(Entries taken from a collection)
++++++
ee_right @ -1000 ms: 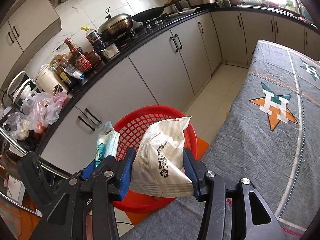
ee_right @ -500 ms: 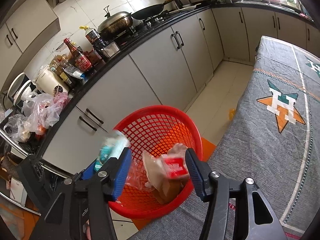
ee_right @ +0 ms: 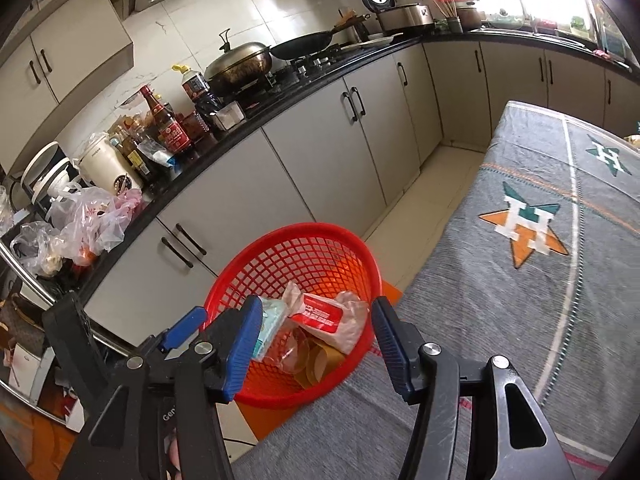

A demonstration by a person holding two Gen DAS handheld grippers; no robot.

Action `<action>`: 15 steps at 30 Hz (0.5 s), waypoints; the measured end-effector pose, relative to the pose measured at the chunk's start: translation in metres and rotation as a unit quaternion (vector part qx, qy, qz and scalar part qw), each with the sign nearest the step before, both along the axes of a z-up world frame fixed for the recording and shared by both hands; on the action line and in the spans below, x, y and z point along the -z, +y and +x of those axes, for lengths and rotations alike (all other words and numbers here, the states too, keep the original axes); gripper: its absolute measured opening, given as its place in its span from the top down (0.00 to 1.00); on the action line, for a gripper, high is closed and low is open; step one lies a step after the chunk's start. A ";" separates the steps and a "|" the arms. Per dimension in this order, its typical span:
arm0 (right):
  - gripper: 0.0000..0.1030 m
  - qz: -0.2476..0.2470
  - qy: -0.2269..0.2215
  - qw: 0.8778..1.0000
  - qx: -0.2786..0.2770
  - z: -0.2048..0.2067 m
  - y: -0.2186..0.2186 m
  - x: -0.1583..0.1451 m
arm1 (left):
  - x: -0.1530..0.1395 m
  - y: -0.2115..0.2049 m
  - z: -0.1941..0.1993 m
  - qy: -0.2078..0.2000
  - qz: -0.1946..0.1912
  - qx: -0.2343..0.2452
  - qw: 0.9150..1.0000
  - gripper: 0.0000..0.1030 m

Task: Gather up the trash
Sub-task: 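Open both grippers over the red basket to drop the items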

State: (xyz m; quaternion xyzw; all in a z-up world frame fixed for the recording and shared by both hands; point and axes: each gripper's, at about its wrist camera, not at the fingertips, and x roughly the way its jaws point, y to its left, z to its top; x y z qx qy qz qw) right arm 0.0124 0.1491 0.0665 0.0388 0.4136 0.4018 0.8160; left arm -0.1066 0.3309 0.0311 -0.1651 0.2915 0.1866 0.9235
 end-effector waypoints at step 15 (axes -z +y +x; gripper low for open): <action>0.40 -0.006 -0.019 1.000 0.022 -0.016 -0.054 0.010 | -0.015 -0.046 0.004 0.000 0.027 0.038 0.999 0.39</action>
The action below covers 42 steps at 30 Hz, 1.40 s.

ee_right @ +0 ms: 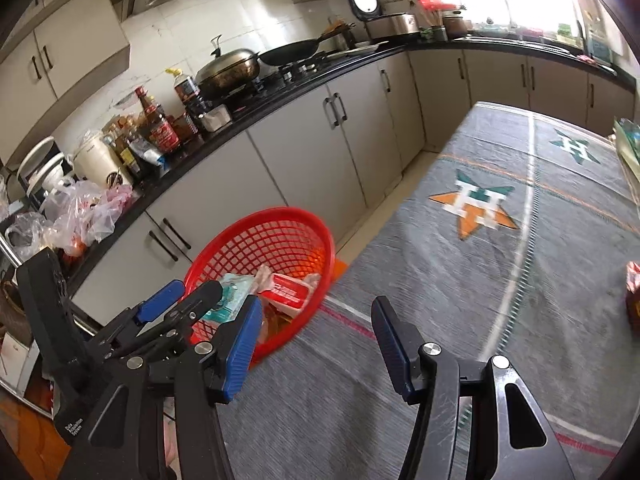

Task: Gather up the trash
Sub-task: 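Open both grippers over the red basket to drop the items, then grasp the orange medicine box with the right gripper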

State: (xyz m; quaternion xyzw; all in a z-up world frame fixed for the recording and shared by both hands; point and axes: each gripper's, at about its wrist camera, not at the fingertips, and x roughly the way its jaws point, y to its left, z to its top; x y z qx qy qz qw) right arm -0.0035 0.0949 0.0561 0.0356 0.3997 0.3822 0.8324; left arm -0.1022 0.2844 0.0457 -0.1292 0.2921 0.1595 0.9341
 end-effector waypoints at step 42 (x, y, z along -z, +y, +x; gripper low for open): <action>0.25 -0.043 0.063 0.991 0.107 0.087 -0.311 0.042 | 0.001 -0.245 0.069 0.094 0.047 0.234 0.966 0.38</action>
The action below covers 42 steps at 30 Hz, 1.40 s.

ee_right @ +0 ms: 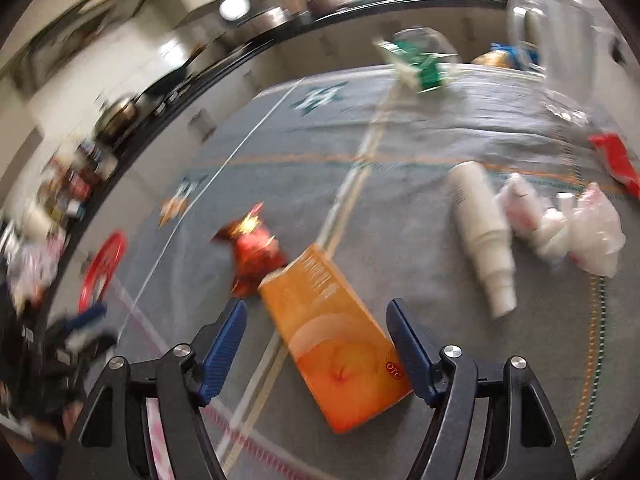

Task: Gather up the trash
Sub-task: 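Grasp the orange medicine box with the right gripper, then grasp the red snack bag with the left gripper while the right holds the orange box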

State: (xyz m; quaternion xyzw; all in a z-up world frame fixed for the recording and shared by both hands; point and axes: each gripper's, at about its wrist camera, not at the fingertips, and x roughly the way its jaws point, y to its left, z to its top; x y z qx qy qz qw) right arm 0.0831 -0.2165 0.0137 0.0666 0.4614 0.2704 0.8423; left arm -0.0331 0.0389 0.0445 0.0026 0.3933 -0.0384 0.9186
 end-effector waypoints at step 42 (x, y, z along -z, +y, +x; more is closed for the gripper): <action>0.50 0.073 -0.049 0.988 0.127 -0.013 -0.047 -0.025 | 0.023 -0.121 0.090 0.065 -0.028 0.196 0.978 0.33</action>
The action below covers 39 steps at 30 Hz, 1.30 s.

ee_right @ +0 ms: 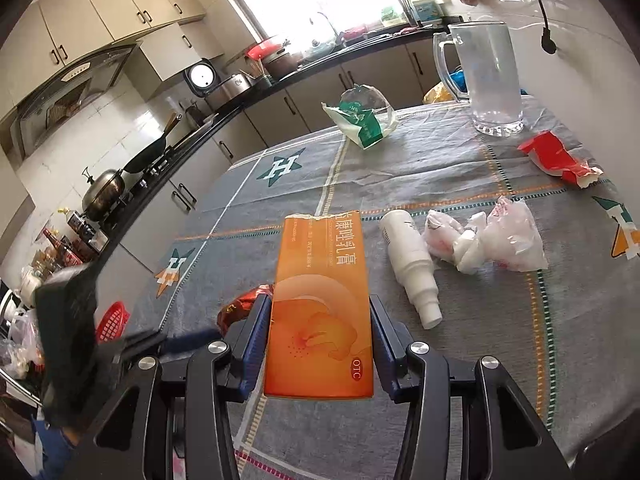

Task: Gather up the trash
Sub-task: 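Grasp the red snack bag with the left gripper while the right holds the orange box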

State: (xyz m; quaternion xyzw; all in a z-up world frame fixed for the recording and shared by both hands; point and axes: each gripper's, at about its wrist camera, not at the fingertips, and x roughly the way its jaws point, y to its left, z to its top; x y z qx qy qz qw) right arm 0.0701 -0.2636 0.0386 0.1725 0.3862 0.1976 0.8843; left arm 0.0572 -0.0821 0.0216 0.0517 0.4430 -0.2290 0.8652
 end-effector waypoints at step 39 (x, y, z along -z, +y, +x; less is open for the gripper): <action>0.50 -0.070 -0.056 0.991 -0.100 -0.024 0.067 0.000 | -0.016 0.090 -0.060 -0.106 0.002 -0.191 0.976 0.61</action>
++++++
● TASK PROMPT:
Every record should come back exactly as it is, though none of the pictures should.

● ANSWER SECTION:
ee_right @ -1000 ms: 
ee_right @ -500 ms: 
ee_right @ +0 ms: 

A demonstration by a person holding two Gen DAS handheld grippers; no robot.

Action `<action>`: 15 steps at 30 Hz (0.5 s), waypoints; the measured end-effector pose, relative to the pose measured at the chunk's start: translation in metres and rotation as a unit quaternion (vector part qx, qy, qz and scalar part qw), each with the sign nearest the step before, both along the axes of a z-up world frame fixed for the recording and shared by both hands; on the action line and in the spans below, x, y and z point along the -z, +y and +x of those axes, for lengths and rotations alike (all other words and numbers here, the states too, keep the original axes); gripper: its absolute measured opening, given as its place in its span from the top down (0.00 to 1.00); on the action line, for a gripper, high is closed and low is open; step one lies a step after the chunk's start. A ";" separates the steps and a "|" the arms. Per dimension in this order, its typical span:
arm0 (right):
  - gripper: 0.0000..0.1030 m
  - qz: -0.2476..0.2470
  - qy: -0.2269..0.2215
  - qw: 0.8778..1.0000
  - qx: -0.2786..0.2770
  - z: -0.2048..0.2067 m
  - y: -0.2186..0.2186 m
  - x: -0.1583..0.1451 m
arm1 (left):
  - x: -0.1530..0.1395 m
  - y: -0.2115..0.2049 m
  - z: -0.1941..0.1993 m
  - qy: -0.2078..0.2000
  - qz: -0.1946..0.1912
  - qx: -0.2343..0.2452
  - qw: 0.9150..1.0000
  - gripper: 0.0000..0.1030 m

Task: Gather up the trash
Sub-task: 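Open both grippers over the red basket to drop the items
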
State: (xyz m; quaternion xyzw; all in a z-up world frame fixed for the recording and shared by both hands; point and axes: each gripper's, at about its wrist camera, not at the fingertips, and x roughly the way its jaws point, y to its left, z to its top; x y z qx qy qz qw) right arm 0.0124 0.1491 0.0665 0.0388 0.4136 0.4018 0.8160; left arm -0.1066 0.3309 0.0311 -0.1651 0.2915 0.1866 0.9235
 end-effector waypoints at step 15 (axes -z +y +x; gripper low for open): <action>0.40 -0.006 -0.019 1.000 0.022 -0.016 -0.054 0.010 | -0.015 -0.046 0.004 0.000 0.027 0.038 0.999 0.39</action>
The action below covers 42 steps at 30 Hz, 1.40 s.

ee_right @ +0 ms: 

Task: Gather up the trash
Sub-task: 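Open both grippers over the red basket to drop the items, then grasp the orange medicine box with the right gripper
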
State: (xyz m; quaternion xyzw; all in a z-up world frame fixed for the recording and shared by both hands; point and axes: each gripper's, at about its wrist camera, not at the fingertips, and x roughly the way its jaws point, y to its left, z to its top; x y z qx qy qz qw) right arm -0.0035 0.0949 0.0561 0.0356 0.3997 0.3822 0.8324; left arm -0.1022 0.2844 0.0457 -0.1292 0.2921 0.1595 0.9341
 end-effector waypoints at step 42 (x, y, z along -z, +y, +x; gripper low for open): <action>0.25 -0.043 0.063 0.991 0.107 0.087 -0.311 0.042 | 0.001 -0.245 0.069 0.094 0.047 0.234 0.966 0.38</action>
The action below covers 42 steps at 30 Hz, 1.40 s.

ee_right @ +0 ms: 

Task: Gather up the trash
Sub-task: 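Grasp the orange medicine box with the right gripper, then grasp the red snack bag with the left gripper while the right holds the orange box
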
State: (xyz m; quaternion xyzw; all in a z-up world frame fixed for the recording and shared by both hands; point and axes: each gripper's, at about its wrist camera, not at the fingertips, and x roughly the way its jaws point, y to its left, z to its top; x y z qx qy qz qw) right arm 0.0831 -0.2165 0.0137 0.0666 0.4614 0.2704 0.8423; left arm -0.0331 0.0389 0.0445 0.0026 0.3933 -0.0384 0.9186
 end-effector waypoints at step 42 (x, y, z along -z, +y, +x; more is closed for the gripper): <action>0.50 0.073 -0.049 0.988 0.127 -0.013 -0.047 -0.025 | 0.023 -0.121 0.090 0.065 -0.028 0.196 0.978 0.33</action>
The action below covers 39 steps at 30 Hz, 1.30 s.

ee_right @ +0 ms: 

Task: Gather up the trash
Sub-task: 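Grasp the red snack bag with the left gripper while the right holds the orange box
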
State: (xyz m; quaternion xyzw; all in a z-up world frame fixed for the recording and shared by both hands; point and axes: each gripper's, at about its wrist camera, not at the fingertips, and x roughly the way its jaws point, y to its left, z to its top; x y z qx qy qz qw) right arm 0.0701 -0.2636 0.0386 0.1725 0.3862 0.1976 0.8843; left arm 0.0572 -0.0821 0.0216 0.0517 0.4430 -0.2290 0.8652
 end-effector waypoints at step 39 (x, y, z along -z, +y, +x; less is open for the gripper): <action>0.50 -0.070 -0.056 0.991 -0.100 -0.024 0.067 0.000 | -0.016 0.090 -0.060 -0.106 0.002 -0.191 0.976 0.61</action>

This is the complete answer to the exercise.